### Harmonic vibration of an undamped system

This can be found in virtually every dynamics textbook. The undamped system follows the frequency of the excitation, while the displacement response factor $R_d$.  Response is out of phase when excitation frequency is greater than the natural frequency:  $\omega>\omega_0$. If there is only one thing to keep in mind of harmonic SDF vibration,  I guess it’s the plot for the response against the frequency ratio.

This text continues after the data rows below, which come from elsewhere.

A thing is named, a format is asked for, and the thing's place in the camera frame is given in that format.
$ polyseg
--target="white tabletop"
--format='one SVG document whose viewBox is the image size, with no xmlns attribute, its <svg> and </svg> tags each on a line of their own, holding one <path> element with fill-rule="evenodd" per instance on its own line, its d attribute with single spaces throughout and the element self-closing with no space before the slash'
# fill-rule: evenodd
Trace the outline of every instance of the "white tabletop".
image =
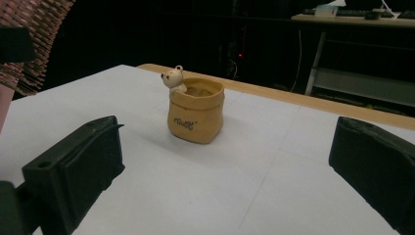
<svg viewBox="0 0 415 235">
<path fill-rule="evenodd" d="M 337 115 L 225 90 L 208 145 L 172 136 L 158 73 L 119 66 L 12 102 L 0 179 L 83 123 L 114 115 L 125 171 L 73 234 L 397 234 L 328 165 Z M 380 125 L 415 143 L 415 131 Z"/>
</svg>

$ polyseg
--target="yellow pot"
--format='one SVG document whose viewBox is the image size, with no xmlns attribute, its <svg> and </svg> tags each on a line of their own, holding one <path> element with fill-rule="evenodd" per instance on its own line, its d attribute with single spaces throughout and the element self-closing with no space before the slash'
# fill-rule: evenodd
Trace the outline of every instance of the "yellow pot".
<svg viewBox="0 0 415 235">
<path fill-rule="evenodd" d="M 187 92 L 170 96 L 168 129 L 181 139 L 210 143 L 223 125 L 224 87 L 203 78 L 186 78 L 183 82 Z"/>
</svg>

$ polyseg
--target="bear figurine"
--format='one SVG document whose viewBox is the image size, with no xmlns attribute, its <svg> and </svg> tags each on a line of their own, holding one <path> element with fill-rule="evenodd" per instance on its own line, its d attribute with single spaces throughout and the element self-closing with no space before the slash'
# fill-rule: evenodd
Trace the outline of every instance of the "bear figurine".
<svg viewBox="0 0 415 235">
<path fill-rule="evenodd" d="M 164 85 L 170 88 L 170 96 L 174 92 L 186 93 L 187 87 L 183 83 L 183 67 L 176 66 L 173 70 L 169 70 L 161 74 Z"/>
</svg>

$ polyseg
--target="bear ear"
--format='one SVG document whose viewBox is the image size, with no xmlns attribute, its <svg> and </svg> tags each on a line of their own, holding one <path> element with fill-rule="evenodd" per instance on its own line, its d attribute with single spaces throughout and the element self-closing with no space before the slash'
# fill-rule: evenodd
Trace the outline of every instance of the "bear ear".
<svg viewBox="0 0 415 235">
<path fill-rule="evenodd" d="M 176 66 L 177 70 L 183 71 L 183 67 L 182 66 Z"/>
</svg>

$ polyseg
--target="bear face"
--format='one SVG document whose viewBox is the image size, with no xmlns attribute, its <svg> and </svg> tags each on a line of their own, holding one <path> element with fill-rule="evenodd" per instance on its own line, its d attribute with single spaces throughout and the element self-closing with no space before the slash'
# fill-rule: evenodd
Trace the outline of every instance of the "bear face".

The dynamic object in Mathematica can be built by:

Manipulate[GraphicsRow[
{GraphicsColumn[{Plot[Rd[r], {r, 0, 3}, AxesOrigin -> {1, 0},
Frame -> True, PlotRange -> {{0, 3}, {-5, 5}},
AxesLabel -> {"\!$$\*FractionBox[\"\[Omega]\", SubscriptBox[\"\ \[Omega]\", \"0\"]]$$", "\!$$\*SubscriptBox[\"R\", \"d\"]$$"},
Epilog -> {Red, PointSize[Large], Point[{w, Rd[w]}]}],
Plot[Abs[Rd[r]], {r, 0, 3}, AxesOrigin -> {1, 1}, Frame -> True,
PlotRange -> {{0, 3}, {0, 5}},
AxesLabel -> {"\!$$\*FractionBox[\"\[Omega]\", SubscriptBox[\"\ \[Omega]\", \"0\"]]$$", "|\!$$\*SubscriptBox[\"R\", \"d\"]$$|"},
Epilog -> {Red, PointSize[Large], Point[{w, Abs[Rd[w]]}]}]},
Alignment -> Right, Frame -> All],
Plot[{1/(1 - w^2) Sin[w t], Sin[w t]}, {t, 0, 4 Pi}, Frame -> True,
PlotStyle -> {Thick, Dashed},
PlotRange -> {{0, 4 Pi}, {-10, 10}}, AxesLabel -> {"t", "u"}]
}, Frame -> All]
, {{w, 0, "Frequency ratio"}, 0, 3}]

In the right, the dashed curve is the excitation history, while the thick one is for response, which would be out of phase to the excitation when frequency ratio is greater than 1.0 ($\omega/\omega_0>1.0$).